**WORK ORDER:** Copy each line containing the word "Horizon" from the records that follow, please.

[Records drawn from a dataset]
■ ■ ■
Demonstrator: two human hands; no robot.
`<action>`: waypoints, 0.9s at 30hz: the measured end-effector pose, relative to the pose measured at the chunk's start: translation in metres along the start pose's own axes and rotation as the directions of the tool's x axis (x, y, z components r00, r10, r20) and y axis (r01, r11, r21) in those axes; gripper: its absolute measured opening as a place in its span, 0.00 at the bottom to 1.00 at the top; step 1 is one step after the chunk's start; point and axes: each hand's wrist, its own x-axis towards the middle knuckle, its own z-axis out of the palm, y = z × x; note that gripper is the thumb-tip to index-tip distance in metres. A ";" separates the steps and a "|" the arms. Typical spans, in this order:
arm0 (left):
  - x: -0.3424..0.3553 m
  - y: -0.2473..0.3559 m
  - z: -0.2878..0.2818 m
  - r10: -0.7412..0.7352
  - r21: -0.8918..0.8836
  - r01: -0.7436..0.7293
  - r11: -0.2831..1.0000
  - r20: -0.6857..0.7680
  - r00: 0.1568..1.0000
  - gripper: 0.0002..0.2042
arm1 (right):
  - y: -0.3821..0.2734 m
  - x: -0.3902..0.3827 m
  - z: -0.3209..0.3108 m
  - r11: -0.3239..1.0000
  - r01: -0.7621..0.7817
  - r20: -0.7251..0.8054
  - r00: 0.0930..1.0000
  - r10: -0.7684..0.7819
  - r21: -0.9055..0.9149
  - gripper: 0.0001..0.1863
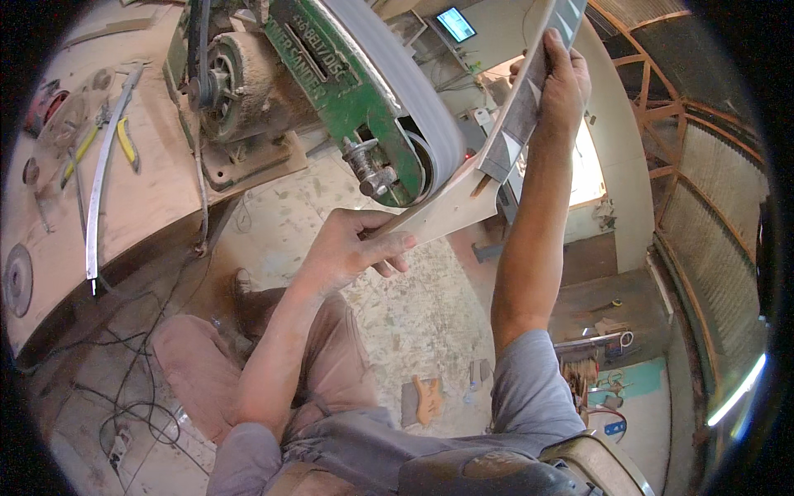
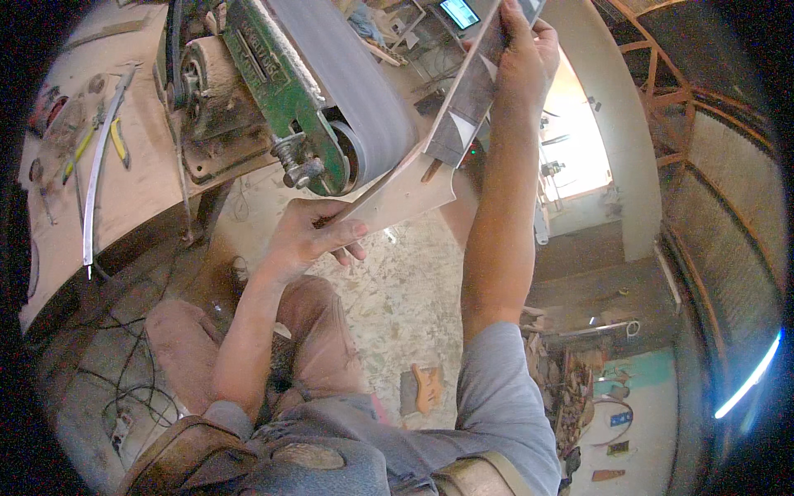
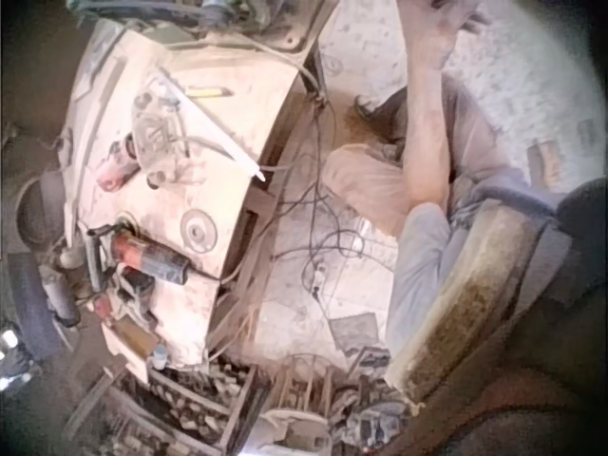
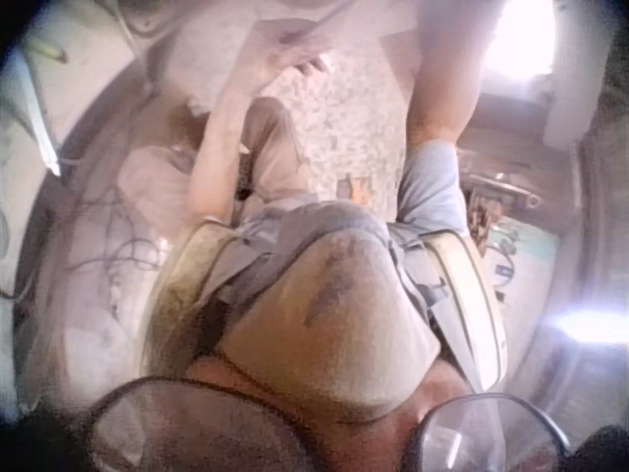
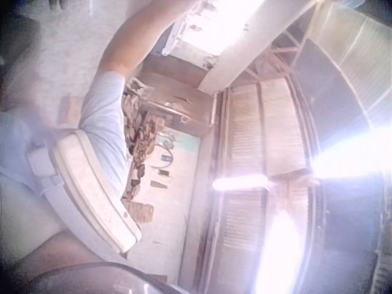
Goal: The person uses a belt sander to shape and smooth the headstock and neck of a wooden guitar component, turning the piece over to work on different edges.
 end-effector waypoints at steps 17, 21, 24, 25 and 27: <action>0.019 -0.014 -0.036 -0.002 -0.016 0.002 1.000 0.027 1.000 0.18 | -0.004 -0.030 -0.011 0.983 0.153 -0.199 0.965 -0.170 -0.100 0.20; 0.021 -0.023 -0.040 0.039 -0.031 -0.039 0.999 0.007 0.999 0.17 | -0.003 -0.034 -0.006 0.979 0.175 -0.227 0.954 -0.196 -0.107 0.20; 0.021 -0.023 -0.039 0.028 -0.030 -0.028 0.999 -0.001 1.000 0.17 | -0.002 -0.035 -0.007 0.975 0.200 -0.233 0.948 -0.218 -0.097 0.19; 0.020 -0.021 -0.039 0.025 -0.027 -0.025 0.999 -0.007 1.000 0.16 | -0.001 -0.034 -0.008 0.974 0.208 -0.234 0.946 -0.225 -0.095 0.19; 0.020 -0.021 -0.039 0.026 -0.024 -0.026 0.999 -0.010 1.000 0.16 | 0.001 -0.034 -0.010 0.972 0.220 -0.230 0.945 -0.234 -0.084 0.19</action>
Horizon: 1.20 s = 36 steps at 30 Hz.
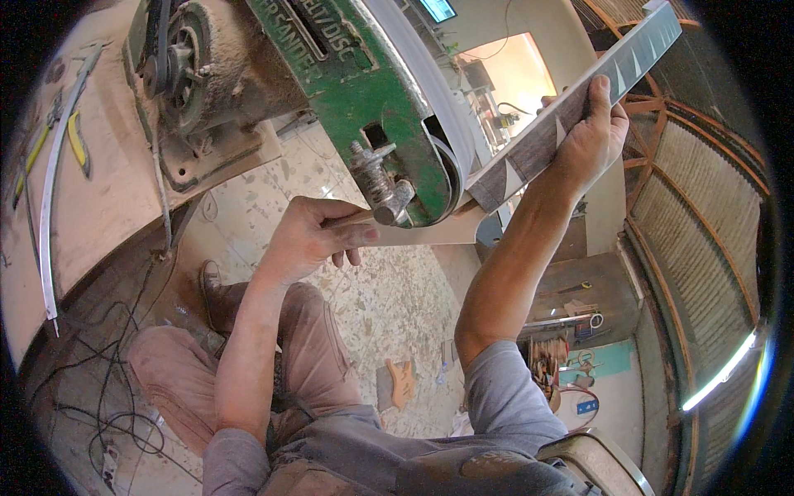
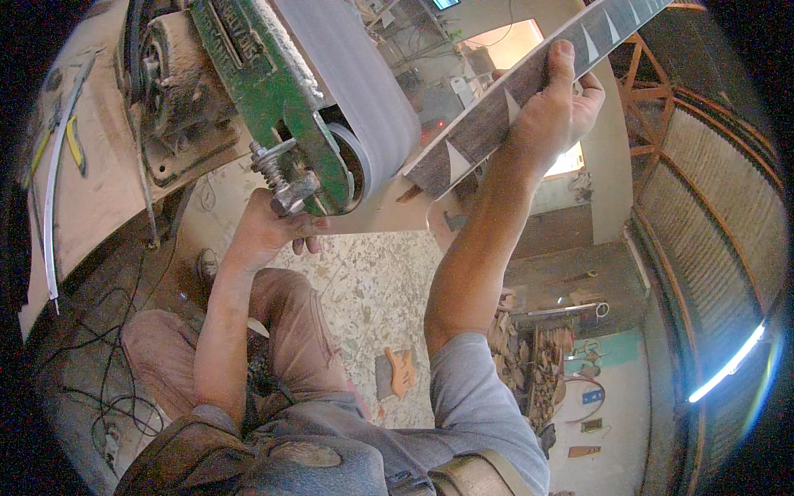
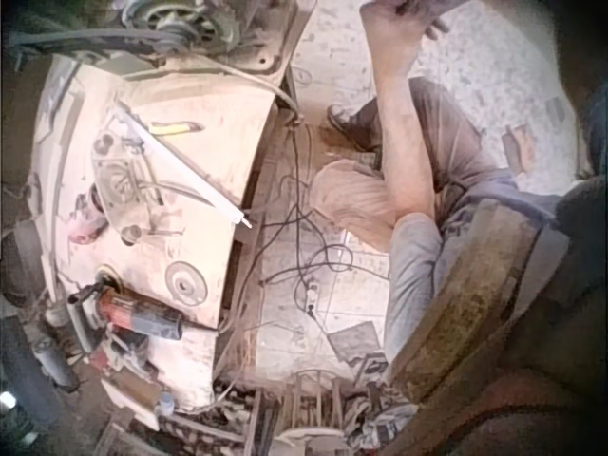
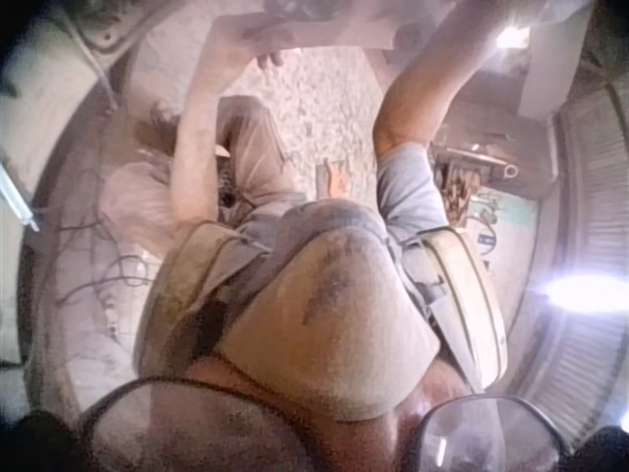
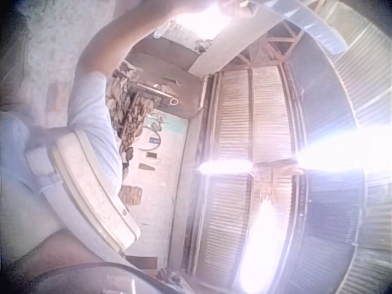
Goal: The person uses a belt sander to shape and smooth the headstock and neck of a wooden guitar component, turning the piece over to work on different edges.
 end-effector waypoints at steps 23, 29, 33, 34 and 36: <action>-0.004 -0.023 -0.004 0.046 -0.149 -0.064 0.987 -0.125 0.991 0.16 | 0.003 -0.016 -0.006 0.999 -0.022 0.022 1.000 0.021 0.023 0.21; -0.004 -0.025 0.016 0.193 -0.177 -0.253 0.951 -0.297 0.935 0.19 | -0.017 0.022 -0.044 0.999 -0.005 -0.026 1.000 0.006 0.051 0.17; 0.009 -0.014 0.047 0.128 -0.467 -0.219 0.856 -0.220 0.967 0.20 | -0.036 0.044 -0.055 1.000 0.026 -0.065 0.998 -0.026 0.007 0.17; 0.010 -0.013 0.052 0.106 -0.516 -0.190 0.835 -0.188 0.976 0.20 | -0.040 0.045 -0.054 0.999 0.008 -0.076 0.997 -0.006 0.031 0.17; 0.012 -0.010 0.060 0.090 -0.565 -0.173 0.807 -0.172 0.981 0.18 | -0.040 0.048 -0.057 0.996 -0.003 -0.090 0.996 0.011 0.084 0.19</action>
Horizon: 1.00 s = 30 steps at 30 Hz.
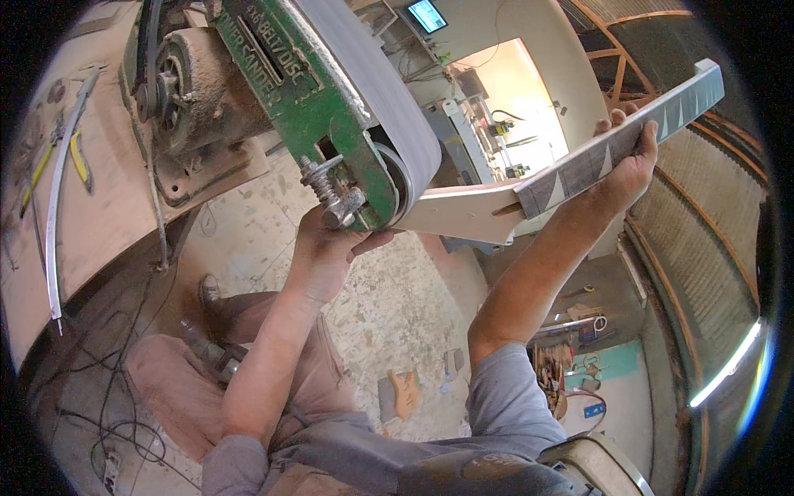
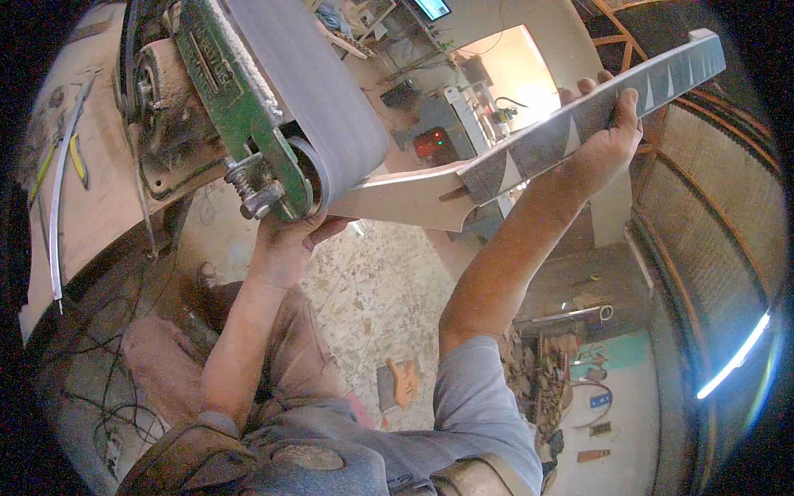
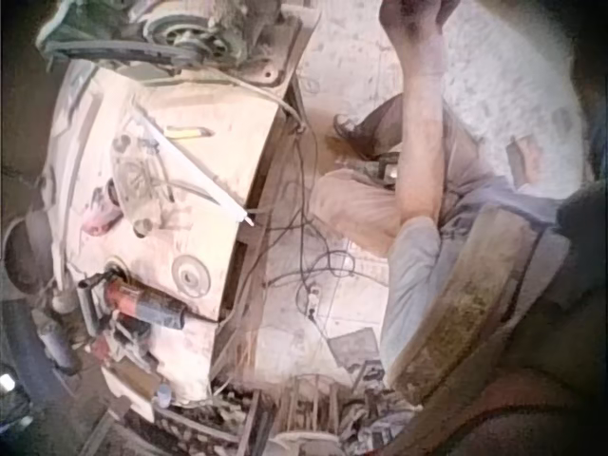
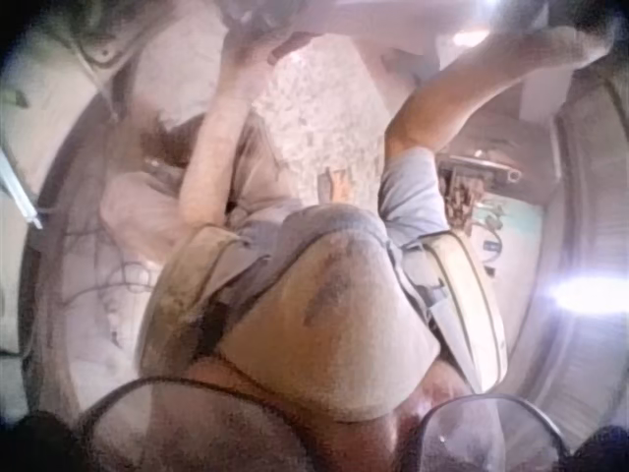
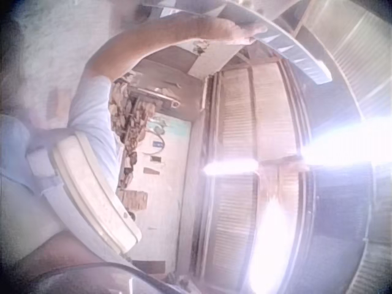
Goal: The person uses a belt sander to shape and smooth the headstock and neck of a wooden guitar component, turning the piece over to work on different edges.
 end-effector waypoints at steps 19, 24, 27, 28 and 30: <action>0.004 0.004 -0.044 0.034 0.022 -0.032 0.999 -0.136 0.990 0.10 | 0.013 -0.051 0.020 0.999 0.028 0.000 1.000 -0.028 -0.038 0.17; 0.003 0.001 -0.053 0.065 -0.025 -0.069 0.997 -0.143 0.988 0.13 | 0.014 -0.060 0.027 0.999 0.033 0.042 0.999 -0.034 0.025 0.16; 0.003 0.001 -0.057 0.055 0.001 -0.056 0.998 -0.136 0.989 0.12 | 0.016 -0.064 0.031 0.998 0.067 0.030 0.997 -0.067 0.015 0.16; 0.003 0.001 -0.059 0.059 -0.004 -0.060 0.998 -0.130 0.990 0.12 | 0.016 -0.065 0.031 0.997 0.076 0.013 0.997 -0.076 0.003 0.16; 0.005 0.000 -0.061 0.066 -0.017 -0.069 0.997 -0.112 0.991 0.10 | 0.016 -0.067 0.033 0.996 0.084 -0.001 0.996 -0.084 -0.016 0.16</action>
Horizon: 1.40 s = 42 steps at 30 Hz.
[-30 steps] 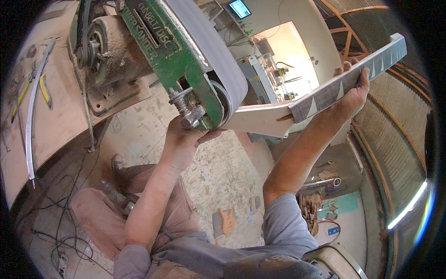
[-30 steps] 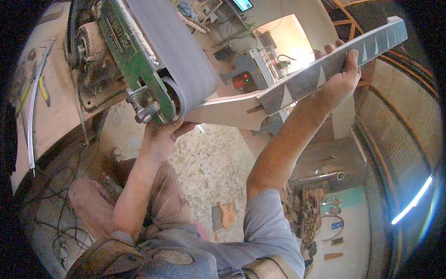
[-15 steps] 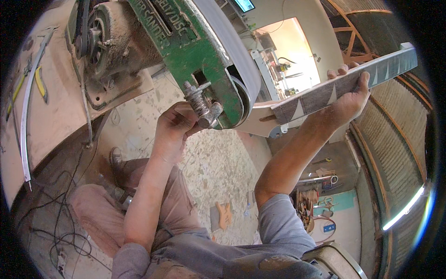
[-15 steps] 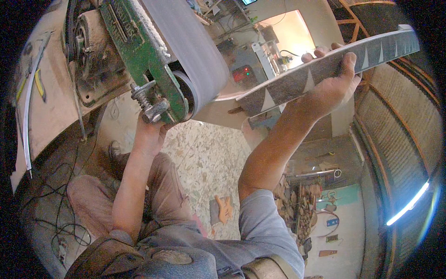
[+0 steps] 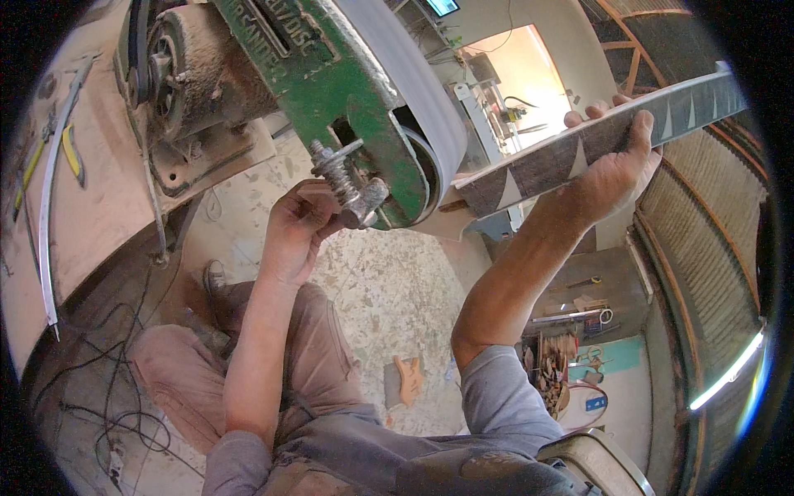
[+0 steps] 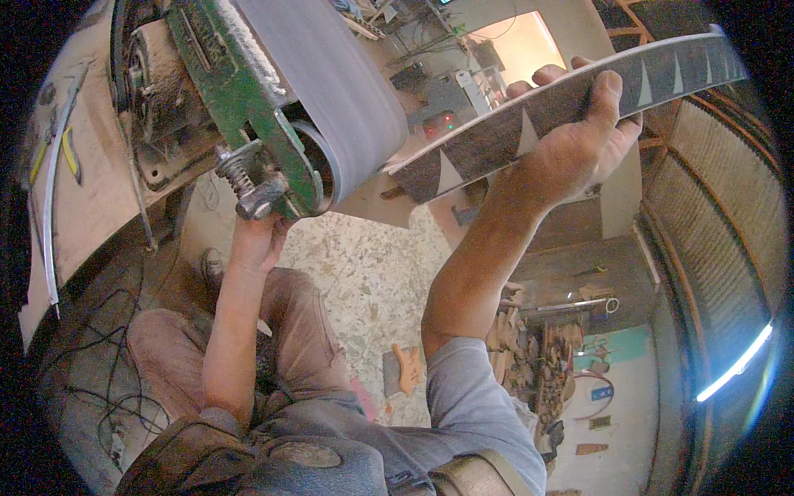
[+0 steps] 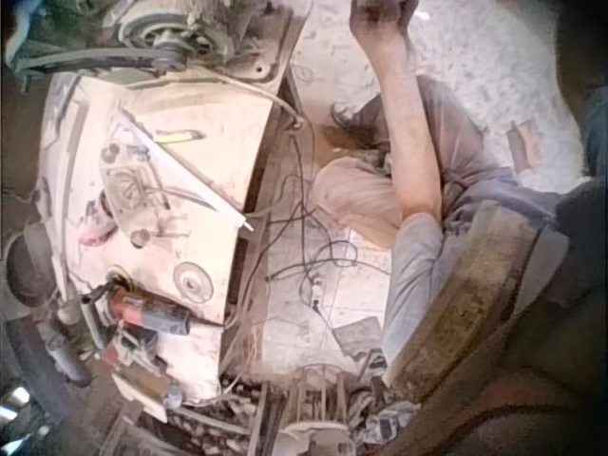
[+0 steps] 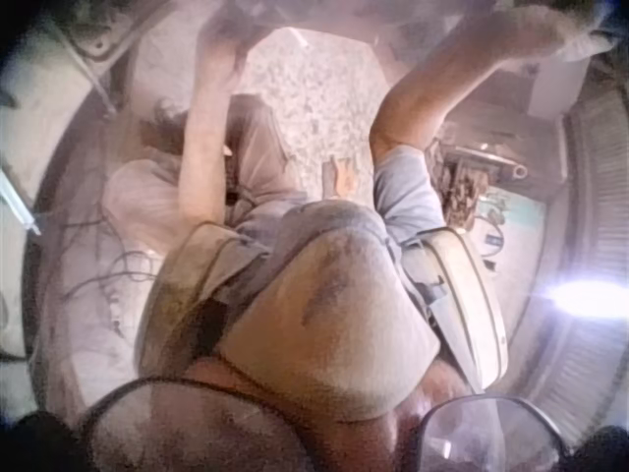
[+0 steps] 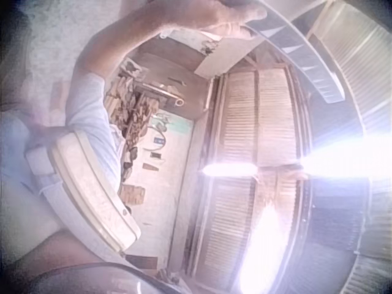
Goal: The person uses a belt sander to shape and smooth the headstock and neck of a wooden guitar component, turning the piece over to work on different edges.
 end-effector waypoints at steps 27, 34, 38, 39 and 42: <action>0.005 0.002 -0.034 0.069 0.189 -0.060 0.980 -0.042 0.997 0.12 | 0.006 -0.038 0.003 0.986 -0.090 0.033 0.996 0.086 0.144 0.15; -0.016 0.005 0.023 0.072 0.398 -0.081 0.914 0.038 0.997 0.15 | 0.004 0.000 -0.053 0.968 -0.186 0.016 0.982 0.186 0.170 0.15; -0.016 0.006 0.058 0.019 0.437 -0.070 0.897 0.121 0.992 0.19 | -0.002 0.049 -0.090 0.936 -0.253 0.111 0.966 0.232 0.245 0.16; -0.015 0.005 0.064 0.042 0.407 -0.089 0.909 0.122 0.992 0.18 | -0.004 0.054 -0.090 0.929 -0.275 0.130 0.960 0.249 0.249 0.17; -0.012 0.004 0.077 0.091 0.325 -0.126 0.937 0.122 0.988 0.17 | -0.006 0.065 -0.089 0.938 -0.228 0.081 0.973 0.214 0.262 0.16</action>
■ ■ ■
**RESPONSE AREA:**
Horizon: 1.20 s = 36 steps at 30 Hz.
Horizon: 1.00 s = 30 steps at 30 Hz.
Horizon: 1.40 s = 42 steps at 30 Hz.

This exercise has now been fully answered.